Assigned task — Please give every record below again exactly, and keep the pictures out.

Exercise data —
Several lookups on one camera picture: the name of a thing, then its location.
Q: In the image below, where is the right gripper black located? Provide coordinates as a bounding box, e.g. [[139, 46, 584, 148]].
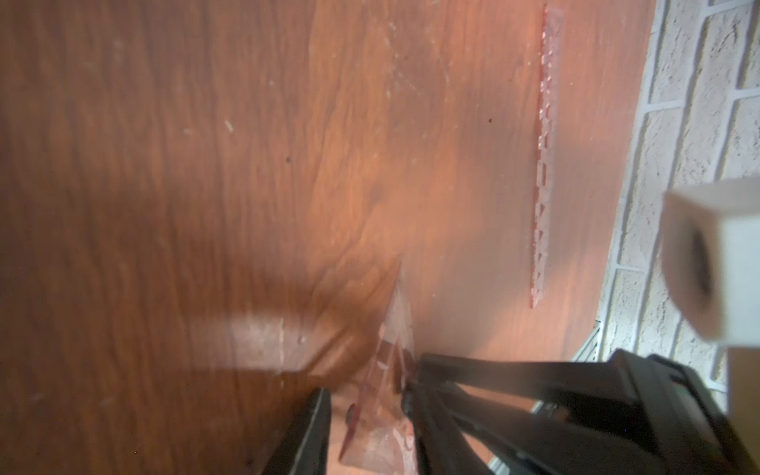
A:
[[418, 350, 754, 474]]

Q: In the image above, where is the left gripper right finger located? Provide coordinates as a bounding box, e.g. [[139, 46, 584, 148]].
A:
[[402, 382, 492, 475]]

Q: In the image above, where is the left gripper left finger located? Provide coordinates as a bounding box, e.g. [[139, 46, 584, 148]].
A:
[[263, 388, 332, 475]]

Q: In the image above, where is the pink long stencil ruler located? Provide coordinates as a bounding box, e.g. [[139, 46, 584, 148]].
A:
[[530, 3, 564, 309]]

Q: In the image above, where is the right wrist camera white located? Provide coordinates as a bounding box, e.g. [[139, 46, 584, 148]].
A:
[[660, 176, 759, 460]]

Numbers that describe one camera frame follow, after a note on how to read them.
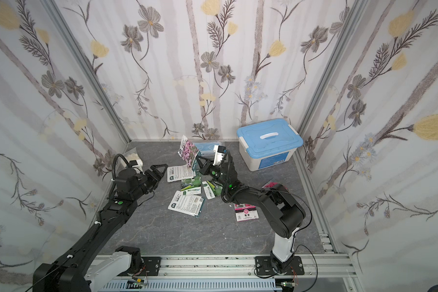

Result —
Several lookups on one camera picture: the name of a thing, then its location.
Q: In the image below, where is the right gripper black located? Provide coordinates as a bounding box, e.g. [[139, 46, 584, 148]].
A:
[[418, 350, 754, 474]]

Q: In the image above, where is the left gripper right finger located? Provide coordinates as a bounding box, e.g. [[139, 46, 584, 148]].
A:
[[402, 382, 492, 475]]

Q: In the image above, where is the left gripper left finger located? Provide coordinates as a bounding box, e.g. [[139, 46, 584, 148]].
A:
[[263, 388, 332, 475]]

Q: In the image above, where is the pink long stencil ruler located? Provide coordinates as a bounding box, e.g. [[139, 46, 584, 148]].
A:
[[530, 3, 564, 309]]

Q: In the image above, where is the right wrist camera white located? Provide coordinates as a bounding box, e.g. [[139, 46, 584, 148]].
A:
[[660, 176, 759, 460]]

Numbers that describe one camera frame follow, after a note on how to read them.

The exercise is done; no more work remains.